DPDK in Databases: Why Isn’t It More Common? - Owen Hilyard, University of New Hampshire
So one question that kind of came up in my mind repeatedly while I was learning is why don’t we see more DPDK in databases? If you look at industrial databases, there isn’t actually a lot that use DPDK, and that you’ll see a little later why that is such an odd thing.
But I would like to, in the venerable tradition, start with a quote that kind of sums up the feelings of the database community around networking right now. So, TCP/IP is a pig; it should be sent to the home for tired software. We need something lighter weight, better, easier to use. Kernel bypass networking would be nice.
Michael Stonebreaker at HPTS 24—so you may know Michael Stonebreaker from Postgres, or the 2005 John von Neumann Medal, or his 2014 Turing Award—and the idea of kernel bypass being too hard to be used widely was echoed at that workshop a lot. That is, most of the largest names in databases—RDMA is simply not an option; we can’t do RDMA from Virginia to Ireland, and we need geo-distribution.
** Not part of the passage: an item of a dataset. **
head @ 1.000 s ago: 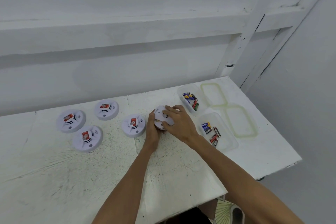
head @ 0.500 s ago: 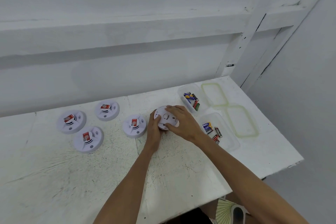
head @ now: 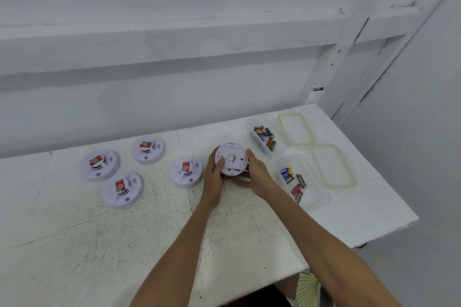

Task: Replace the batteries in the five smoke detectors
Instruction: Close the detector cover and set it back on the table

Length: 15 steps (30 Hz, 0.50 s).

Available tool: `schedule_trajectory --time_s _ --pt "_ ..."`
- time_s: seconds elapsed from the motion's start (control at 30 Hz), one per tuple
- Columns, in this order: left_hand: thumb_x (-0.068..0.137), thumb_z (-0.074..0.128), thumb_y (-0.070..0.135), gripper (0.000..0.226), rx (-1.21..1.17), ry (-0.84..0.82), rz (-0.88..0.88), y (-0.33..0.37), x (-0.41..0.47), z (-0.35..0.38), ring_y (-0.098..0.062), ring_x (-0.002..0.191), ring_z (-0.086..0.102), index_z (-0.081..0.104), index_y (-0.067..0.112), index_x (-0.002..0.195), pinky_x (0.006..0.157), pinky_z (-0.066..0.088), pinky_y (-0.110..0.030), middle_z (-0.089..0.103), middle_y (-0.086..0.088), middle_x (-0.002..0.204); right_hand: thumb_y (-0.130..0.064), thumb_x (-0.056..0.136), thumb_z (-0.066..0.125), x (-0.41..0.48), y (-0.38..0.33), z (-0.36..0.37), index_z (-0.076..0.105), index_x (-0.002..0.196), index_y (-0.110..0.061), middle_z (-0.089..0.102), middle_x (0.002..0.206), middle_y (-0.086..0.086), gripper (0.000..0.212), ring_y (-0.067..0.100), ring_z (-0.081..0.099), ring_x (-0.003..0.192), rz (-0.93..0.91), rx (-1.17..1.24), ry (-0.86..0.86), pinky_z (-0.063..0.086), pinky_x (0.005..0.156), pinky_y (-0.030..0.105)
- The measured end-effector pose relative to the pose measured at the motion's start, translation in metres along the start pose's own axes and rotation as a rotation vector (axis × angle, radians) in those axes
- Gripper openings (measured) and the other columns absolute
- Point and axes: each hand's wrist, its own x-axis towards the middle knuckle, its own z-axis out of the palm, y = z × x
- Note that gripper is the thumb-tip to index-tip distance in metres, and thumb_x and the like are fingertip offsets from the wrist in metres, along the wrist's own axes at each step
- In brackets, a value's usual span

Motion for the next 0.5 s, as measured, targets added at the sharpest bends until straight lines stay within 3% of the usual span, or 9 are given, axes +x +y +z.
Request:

Database specialists, they want to use DPDK because it is really the only viable option for something that will run pretty much everywhere and give good performance. But the barriers to entry are too high. This comment in particular was referencing the kernel TCP stack, but there are frustrations of the kernel TCP stack, and then there’s a lot of frustrations that are directly tied to TCP, the protocol.
So where is this coming from? If you look here, you’ll see a modern distributed database. This is Amazon’s DynamoDB. Every single arrow is a network connection, and this is the minimal deployment. So when you are targeting single-digit millisecond response times with multi-data center replication, like Amazon does, every single microsecond starts to really count.
TCP is not good for databases when that happens because head-of-line blocking starts to become a major issue. In addition, the fundamental algorithms of distributed systems are specified in terms of message passing—logical clocks, Paxos, Raft, etc. So when you have a consensus algorithm which already provides a significantly stronger ordering than TCP provides, TCP becomes kind of unnecessary, nearly overhead.
Additionally, it should be remembered that TCP’s original goal as a protocol was to get the data while sending as few bytes as possible. That is not what databases mostly want to do; they want to give me the lowest latency possible and the highest throughput possible. As a result, they will try to do message passing over TCP, and they face a massive API mismatch.
So the logical solution would be, okay, let’s use DPDK—we can fix the throughput or the latency issue depending on what your database wants. But it’s hard to use, and importantly, it sounds too good to be true. This is kind of an important dual-part issue.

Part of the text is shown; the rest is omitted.